Gore spent most of his time talking about his mission of raising awareness of pollution and global climate change, topics that led to his winning the Nobel Peace Prize in 2007.

"The good news is that we're seeing movement [on climate change issues] but not nearly enough," the former vice president said. "Today, as the Earth turns, we human beings will put 70 million tons of global warming pollution into the atmosphere as if it were an open sewer." A chief pollutant is CO2, or carbon dioxide, which is "invisible, odorless, tasteless, with no price tag, and is invisible to markets," he added. He called for governments to consider imposing CO2 emissions taxes on businesses and employees.

Chambers said Cisco has saved US$150 million in travel costs since launching TelePresence internally, reducing travel costs by 10 per cent per Cisco employee. In all, Cisco has 185 TelePresence systems for internal use, which boast large high-definition monitors and cameras and use guaranteed quality-of-service networks, Cisco officials said. Bostrom estimated 100,000 hours of videoconferencing have been used instead of travel by its workers, resulting in 15 million cubic tons of reduced carbon emissions.

Chambers called for a process that would set overall goals for reduced emissions, and urged officials in the world's largest economies -- the US and China -- to lead that process by showing that efforts to reduce pollution make economic sense, as they do in Cisco's case.
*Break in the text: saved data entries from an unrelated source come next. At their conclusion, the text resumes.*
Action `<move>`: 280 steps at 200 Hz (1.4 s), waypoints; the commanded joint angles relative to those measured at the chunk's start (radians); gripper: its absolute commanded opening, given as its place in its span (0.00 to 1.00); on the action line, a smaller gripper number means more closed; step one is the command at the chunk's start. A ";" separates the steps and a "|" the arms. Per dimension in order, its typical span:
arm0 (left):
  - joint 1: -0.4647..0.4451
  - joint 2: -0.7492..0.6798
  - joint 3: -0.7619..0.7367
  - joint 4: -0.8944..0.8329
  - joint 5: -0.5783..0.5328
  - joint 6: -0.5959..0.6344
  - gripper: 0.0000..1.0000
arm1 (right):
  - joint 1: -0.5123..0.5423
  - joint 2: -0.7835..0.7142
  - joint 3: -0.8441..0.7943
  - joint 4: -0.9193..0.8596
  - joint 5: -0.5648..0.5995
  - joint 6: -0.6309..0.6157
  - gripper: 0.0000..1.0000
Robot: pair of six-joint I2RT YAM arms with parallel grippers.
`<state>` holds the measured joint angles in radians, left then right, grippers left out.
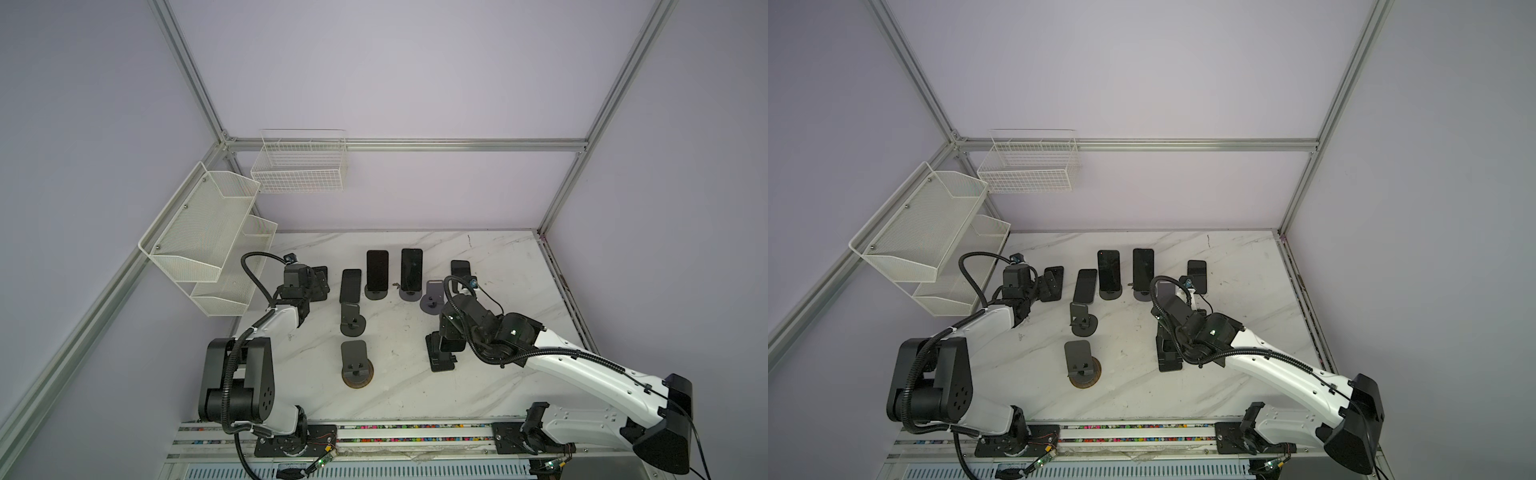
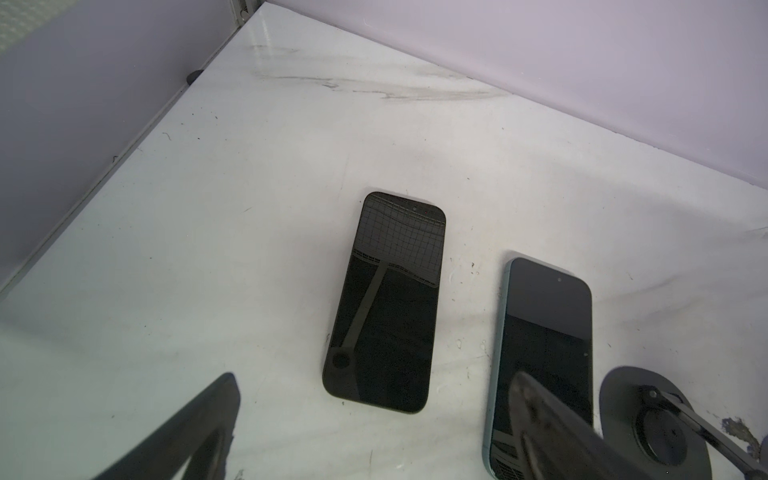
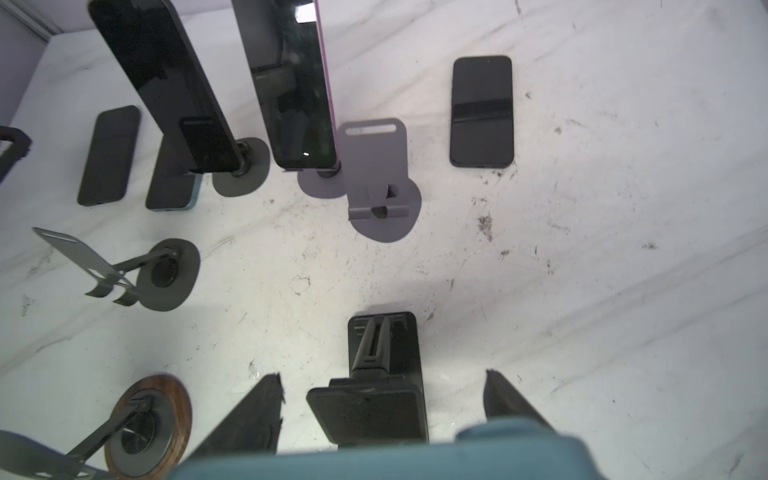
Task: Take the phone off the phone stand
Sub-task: 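Lift the teal-edged phone up off its stand with the right gripper, then carry the held phone farther from the robot and lower it beside the black phone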
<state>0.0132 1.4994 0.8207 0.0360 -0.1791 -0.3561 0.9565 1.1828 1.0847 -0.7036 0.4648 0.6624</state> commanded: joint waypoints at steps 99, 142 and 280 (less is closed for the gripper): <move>0.012 0.033 0.026 -0.010 0.026 0.005 1.00 | -0.437 0.227 0.221 0.129 -0.176 -0.393 0.65; 0.012 0.032 0.022 -0.001 0.038 0.011 1.00 | -0.543 0.367 0.252 0.179 -0.231 -0.426 0.65; 0.012 0.044 0.042 -0.027 0.015 0.002 1.00 | -0.568 0.511 0.091 0.149 -0.333 -0.446 0.66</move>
<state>0.0193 1.5665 0.8242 -0.0082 -0.1387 -0.3485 0.3923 1.6890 1.2041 -0.5644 0.1520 0.2298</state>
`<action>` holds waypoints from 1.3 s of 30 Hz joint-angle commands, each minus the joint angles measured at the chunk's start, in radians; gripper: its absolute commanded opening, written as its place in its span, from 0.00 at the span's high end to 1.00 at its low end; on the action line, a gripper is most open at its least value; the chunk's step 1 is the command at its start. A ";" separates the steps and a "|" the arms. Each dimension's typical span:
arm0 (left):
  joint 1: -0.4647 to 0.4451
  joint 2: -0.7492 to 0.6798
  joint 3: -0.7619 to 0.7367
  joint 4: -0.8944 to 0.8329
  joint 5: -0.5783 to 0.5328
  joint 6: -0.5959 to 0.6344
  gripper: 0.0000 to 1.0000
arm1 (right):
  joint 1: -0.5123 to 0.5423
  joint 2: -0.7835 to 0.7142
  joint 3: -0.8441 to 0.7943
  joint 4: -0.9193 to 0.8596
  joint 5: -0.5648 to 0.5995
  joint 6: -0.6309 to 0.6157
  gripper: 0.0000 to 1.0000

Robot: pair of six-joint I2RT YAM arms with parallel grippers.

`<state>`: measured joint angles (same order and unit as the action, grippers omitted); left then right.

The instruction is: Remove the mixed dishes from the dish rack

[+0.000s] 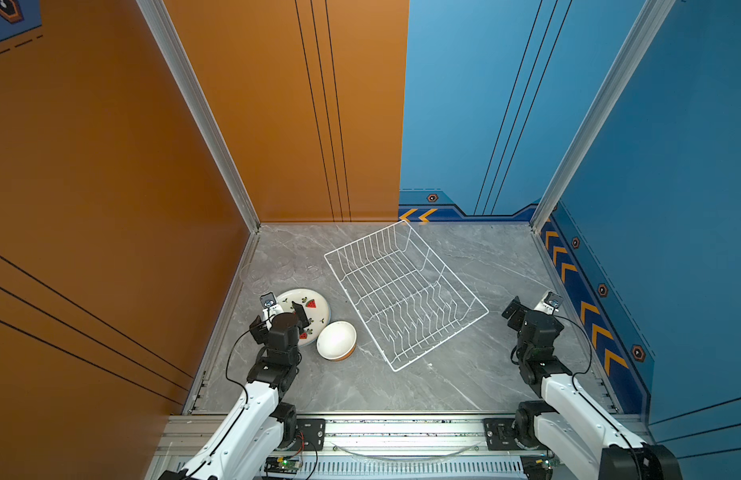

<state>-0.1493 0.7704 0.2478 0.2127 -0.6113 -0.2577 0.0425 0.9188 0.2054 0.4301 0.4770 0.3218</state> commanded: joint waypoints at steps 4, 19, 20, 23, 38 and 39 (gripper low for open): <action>0.108 0.158 -0.007 0.240 0.138 0.018 0.02 | -0.017 0.138 -0.011 0.214 0.063 -0.031 0.00; 0.159 0.543 0.086 0.477 0.256 0.053 0.02 | -0.082 0.403 0.120 0.282 0.006 -0.011 0.00; 0.168 0.551 0.096 0.472 0.273 0.054 0.02 | -0.082 0.427 0.115 0.322 0.006 -0.013 0.00; 0.195 0.564 0.107 0.465 0.316 0.051 0.02 | -0.084 0.451 0.124 0.323 -0.012 -0.019 0.00; 0.241 0.662 0.152 0.527 0.388 0.087 0.02 | -0.084 0.482 0.173 0.284 -0.027 -0.034 0.00; 0.241 0.662 0.153 0.527 0.396 0.089 0.02 | -0.083 0.483 0.176 0.282 -0.032 -0.039 0.00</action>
<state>0.0868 1.4311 0.3763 0.7155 -0.2550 -0.1944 -0.0341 1.3888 0.3500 0.7395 0.4667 0.3096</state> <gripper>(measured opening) 0.981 0.998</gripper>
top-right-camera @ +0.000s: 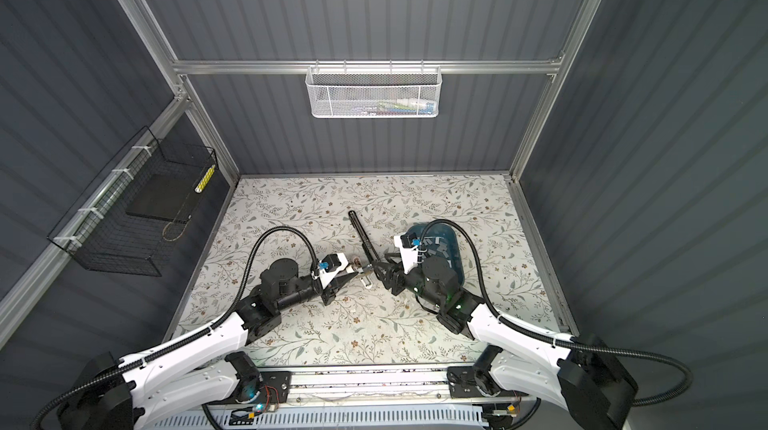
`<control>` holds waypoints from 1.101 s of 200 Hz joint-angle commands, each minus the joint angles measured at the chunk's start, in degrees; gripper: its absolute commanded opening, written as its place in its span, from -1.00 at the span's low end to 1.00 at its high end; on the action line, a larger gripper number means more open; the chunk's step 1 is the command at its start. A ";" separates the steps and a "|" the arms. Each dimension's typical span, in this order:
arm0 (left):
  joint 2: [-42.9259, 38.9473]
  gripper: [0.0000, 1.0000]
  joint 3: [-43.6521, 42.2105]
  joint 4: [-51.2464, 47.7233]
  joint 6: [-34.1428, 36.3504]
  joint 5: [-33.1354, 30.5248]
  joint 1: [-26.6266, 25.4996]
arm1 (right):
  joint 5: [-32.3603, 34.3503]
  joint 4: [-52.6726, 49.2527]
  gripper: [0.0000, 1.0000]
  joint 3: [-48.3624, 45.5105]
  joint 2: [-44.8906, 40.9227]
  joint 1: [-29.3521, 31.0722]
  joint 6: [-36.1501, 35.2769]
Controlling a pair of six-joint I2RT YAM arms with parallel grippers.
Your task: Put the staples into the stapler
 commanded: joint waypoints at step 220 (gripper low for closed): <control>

He warned that failing to curb pollution has "huge economic costs," among them that people become sick from pollution, which drives up health care costs.

Collaboration, through videoconferencing and other means, will be a means to finding answers, Gore said. He said he hopes that his generation will be able to tell future generations that reducing pollution "was easier to solve than we thought. We have to find the moral courage to do the right thing."